Lenders often support increased demand with attractive product offerings. While consumers welcome this stance, there is a need for caution when the drive for growth and market share is delivered without sufficient support and resources in place. Inevitably, the resulting poor levels of service severely affect the reputation of everyone involved at point of sale.
Surely now is the time for intermediaries to vote with their feet and boycott the poor service providers. Unfortunately, we tend to forget the frustration suffered when a new, attractive product comes along.
Intermediaries should take a long-term approach to improving service, and support the technological developments designed to aid the mortgage process. There has been so much talk about the changing face of technology and, as an industry, we have identified technology as a way in which more business can be transacted, in less time and without inhibiting our ability to offer terms to a wider audience.
The Mortgage Brain consortium may represent one good example of speeding up the process of common trading practices. But it is equally important that lenders match their lending ambitions with appropriate resources and that clear and consistent communications are issued to provide early warnings of problems. If we all have our expectations of service managed in a realistic fashion, it will avoid much disappointment.
Common trading practices have not been successfully introduced and are unlikely to appear miraculously tomorrow.

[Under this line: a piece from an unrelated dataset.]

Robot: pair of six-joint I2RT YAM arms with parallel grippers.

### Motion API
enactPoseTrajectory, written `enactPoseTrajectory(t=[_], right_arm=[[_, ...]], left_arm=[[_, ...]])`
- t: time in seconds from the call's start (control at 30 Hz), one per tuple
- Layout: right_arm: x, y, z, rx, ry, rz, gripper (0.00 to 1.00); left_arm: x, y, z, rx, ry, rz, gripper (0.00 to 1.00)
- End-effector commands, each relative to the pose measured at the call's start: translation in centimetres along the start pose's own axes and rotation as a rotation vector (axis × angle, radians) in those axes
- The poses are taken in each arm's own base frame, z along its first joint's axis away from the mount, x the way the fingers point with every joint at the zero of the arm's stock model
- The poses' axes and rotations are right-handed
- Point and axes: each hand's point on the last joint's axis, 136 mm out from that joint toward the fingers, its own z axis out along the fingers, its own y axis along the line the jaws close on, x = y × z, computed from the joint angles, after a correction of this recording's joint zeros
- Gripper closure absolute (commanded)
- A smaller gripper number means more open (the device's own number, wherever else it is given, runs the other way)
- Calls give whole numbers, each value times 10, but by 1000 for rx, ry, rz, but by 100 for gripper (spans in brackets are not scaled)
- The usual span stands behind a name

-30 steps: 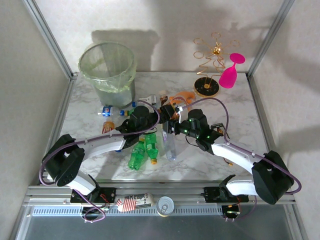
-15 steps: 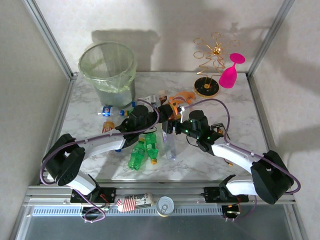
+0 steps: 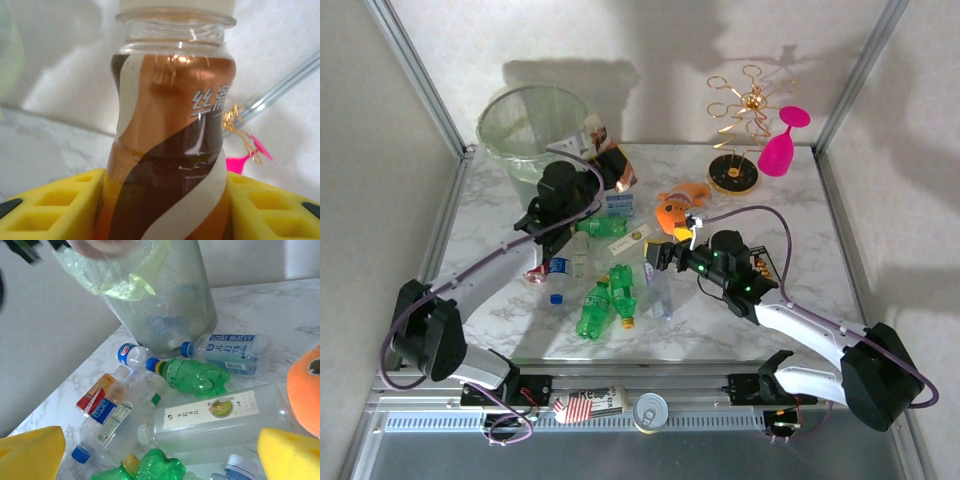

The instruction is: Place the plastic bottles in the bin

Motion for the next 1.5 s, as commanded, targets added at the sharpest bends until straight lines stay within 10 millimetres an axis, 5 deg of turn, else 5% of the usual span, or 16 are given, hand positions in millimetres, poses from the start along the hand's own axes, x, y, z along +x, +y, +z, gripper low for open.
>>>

However, the past two years have seen the emergence and rapid growth of a new type of lender, such as Intelligent Finance and Virgin One.
Everyone who has participated in this ‘new lender’ experience will have seen the service benefits.
Application data communicated over the phone as part of a decision-in-principle procedure has been identified as a key reason for the excellent service offered by Virgin One ‘ currently, its turnaround time from application to offer averages just six days.
But, dedicated phone support lines and rapid decisions on receipt of fax and online enquiries also illustrate that high service standards can be met with appropriate levels of staffing and clear communication channels. I am sure it is no coincidence that many first-time borrowers return time and again once they have ventured into these ‘new service environments.’